Abhilfe und Unterstützung können hier Kooperationen beispielsweise mit Organisationen oder interessierten Bürgerinnen und Bürgern schaffen. Auch kümmern sich oft Naturschutzverbände um die Obstwiesen, da sie den hohen ökologischen Wert einer fachgerecht angelegten und gepflegten Streuobstwiese kennen. So wurden in den vergangenen Jahren zahlreiche Projekte (wie z.B. das Streuobstwiesen-Bündnis Niedersachsen) zur Nutzung von Obstwiesen initiiert und auch neue Obstwiesen, Obstalleen und Obstlehrpfade angelegt. Baumschnittkurse werden über Volkshochschulen, Landwirtschaftskammern oder als Ausbildungsmodul zur Gärtnerausbildung oder für Hobbygärtner und weitere Interessierte angeboten. Ein weiterer Schlüssel zum Erhalt von Streuobstwiesen ist die Vermarktung. Wenn die Vermarktung von Streuobstwiesen-Produkten gelingt, kommt auch Geld in die Kasse, um die Anlagen zu pflegen und zu erhalten.

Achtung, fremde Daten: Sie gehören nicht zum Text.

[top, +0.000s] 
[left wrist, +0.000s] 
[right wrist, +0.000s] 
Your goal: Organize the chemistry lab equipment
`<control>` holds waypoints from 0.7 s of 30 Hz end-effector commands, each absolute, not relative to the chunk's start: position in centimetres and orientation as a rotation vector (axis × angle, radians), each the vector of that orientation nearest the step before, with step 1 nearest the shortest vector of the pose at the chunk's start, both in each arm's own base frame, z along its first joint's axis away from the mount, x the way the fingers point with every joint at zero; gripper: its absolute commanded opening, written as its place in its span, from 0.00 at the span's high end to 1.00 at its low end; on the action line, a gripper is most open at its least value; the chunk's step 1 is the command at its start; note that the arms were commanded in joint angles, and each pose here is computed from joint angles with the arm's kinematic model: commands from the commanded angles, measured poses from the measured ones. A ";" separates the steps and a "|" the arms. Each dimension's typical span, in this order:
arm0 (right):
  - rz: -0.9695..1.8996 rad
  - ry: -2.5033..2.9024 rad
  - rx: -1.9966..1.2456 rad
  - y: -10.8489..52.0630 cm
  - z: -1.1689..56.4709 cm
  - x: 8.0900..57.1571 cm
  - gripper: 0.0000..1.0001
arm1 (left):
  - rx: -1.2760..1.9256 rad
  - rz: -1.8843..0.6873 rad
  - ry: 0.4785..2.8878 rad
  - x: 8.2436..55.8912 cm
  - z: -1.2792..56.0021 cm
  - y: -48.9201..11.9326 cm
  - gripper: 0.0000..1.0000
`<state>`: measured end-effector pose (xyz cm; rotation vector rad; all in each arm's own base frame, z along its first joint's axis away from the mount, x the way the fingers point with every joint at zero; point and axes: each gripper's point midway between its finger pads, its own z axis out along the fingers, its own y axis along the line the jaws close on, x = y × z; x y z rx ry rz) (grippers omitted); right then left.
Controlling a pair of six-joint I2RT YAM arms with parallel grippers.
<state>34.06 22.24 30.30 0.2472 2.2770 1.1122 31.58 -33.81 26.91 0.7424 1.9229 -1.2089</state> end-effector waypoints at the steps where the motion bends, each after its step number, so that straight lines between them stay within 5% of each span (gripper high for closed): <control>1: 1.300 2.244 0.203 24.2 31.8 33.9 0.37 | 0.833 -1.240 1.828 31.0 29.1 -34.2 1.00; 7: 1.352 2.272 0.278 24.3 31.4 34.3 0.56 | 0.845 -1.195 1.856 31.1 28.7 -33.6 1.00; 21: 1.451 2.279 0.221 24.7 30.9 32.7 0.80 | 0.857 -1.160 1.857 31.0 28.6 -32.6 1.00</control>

Obst alter Sorten oder Saft, getrocknete Apfelringe, aber auch sogenannte Nebenprodukte wie Obstblüten-Honig sind attraktive regionale Produkte. Hierzu wurden Vermarktungskonzepte u.a. vom Kompetenzzentrums Ökolandbau Niedersachsen erarbeitet.

Ob die Obstwiesen langfristig Bestand haben werden, hängt maßgeblich davon ab, dass genug öffentliche Stellen, Organisationen oder privat engagierte Menschen bereit sind Zeit, Energie und Geld in die Herstellung und Pflege zu investieren. Dazu gehört, dass das Wissen um die richtige Pflege solcher Anlagen geschaffen und intensiviert wird. Denn Streuobstwiesen sind in unserer oft ausgeräumten Landschaft ein echter Hot Spot der Biodiversität. Den größten Anteil nehmen dabei Insekten wie Käfer, Wespen, Hummeln und Bienen ein. Auch die Vielfalt der Spinnentiere und Tausendfüßer ist groß. Vogelarten wie beispielsweise der Steinkauz, Grünspecht oder Gartenrotschwanz finden dort geeignete Lebens- und Rückzugsmöglichkeiten.